Van Roten made three starts—and played in two other games—at right guard for the Buffalo Bills in 2022, and he only surrendered five pressures with none being a sack or a QB hit. That was an issue with Bars last season as he was tied for the sixth-most sacks allowed among guards (five) and gave up the fifth-most hits (11).
Las Vegas also has a couple of intriguing young interior offensive linemen in Netane Muti and Curtis McClendon. Muti was plucked off the Denver Broncos practice squad a year ago, and the Silver and Black re-signed him in the offseason so, clearly, the team’s brass saw something they like from him. Meanwhile, McClendon is an undrafted free agent who was named as a UDFA to watch by PFF.

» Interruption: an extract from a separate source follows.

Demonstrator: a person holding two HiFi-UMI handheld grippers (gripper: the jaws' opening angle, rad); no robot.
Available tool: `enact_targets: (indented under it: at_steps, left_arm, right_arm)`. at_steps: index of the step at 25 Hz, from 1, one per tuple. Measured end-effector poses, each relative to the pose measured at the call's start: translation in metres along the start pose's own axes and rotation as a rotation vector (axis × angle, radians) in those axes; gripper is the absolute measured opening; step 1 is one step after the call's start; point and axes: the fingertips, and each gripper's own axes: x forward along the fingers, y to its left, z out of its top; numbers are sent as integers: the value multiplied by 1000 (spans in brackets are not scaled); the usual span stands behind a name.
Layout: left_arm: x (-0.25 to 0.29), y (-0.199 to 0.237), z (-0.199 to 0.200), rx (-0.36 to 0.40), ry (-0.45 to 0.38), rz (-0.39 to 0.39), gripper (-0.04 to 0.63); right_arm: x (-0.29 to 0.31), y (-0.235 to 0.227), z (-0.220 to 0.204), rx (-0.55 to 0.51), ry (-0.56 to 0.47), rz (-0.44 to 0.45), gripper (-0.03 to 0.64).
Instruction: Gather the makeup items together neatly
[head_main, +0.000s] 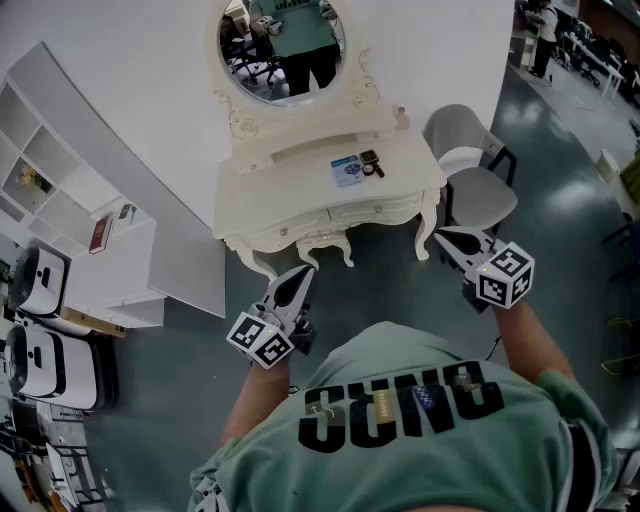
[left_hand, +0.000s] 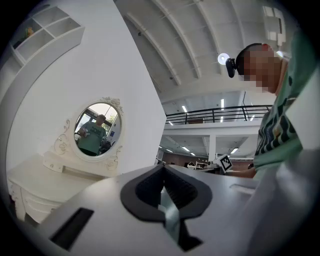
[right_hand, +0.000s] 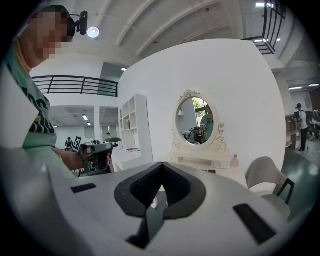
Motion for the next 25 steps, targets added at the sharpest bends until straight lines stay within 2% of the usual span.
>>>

Long story short, there is a world where Bars gets cut and Van Roten serves as the starting right guard while Muti and McClendon are the backups.
David Long Jr.
The Raiders’ cornerback room was already a little crowded before the Marcus Peters signing and now, there isn’t a whole lot of breathing room. Before Peters’ arrival, David Long Jr. was considered a projected starter, but he could easily end up looking for a new team at the end of the month.
Between Jakorian Bennett, Tyler Hall and Sam Webb, Las Vegas has a handful of young corners who they’d probably like to keep around and develop. So, if Peters, Duke Shelley and Nate Hobbs are the defense’s starting corners, that could make Long Jr. the odd man out, especially with veteran Brandon Facyson in the mix too.
The former Ram does have some starting experience which works in his favor, but he is coming off a campaign where he allowed nearly a 75 percent completion rate and earned a sub-par 54.2 PFF coverage grade.
It will be worth monitoring Facyson’s injury situation—he was carted off the field during Tuesday’s practice—as that will certainly play a factor in Long Jr.’s status with the team.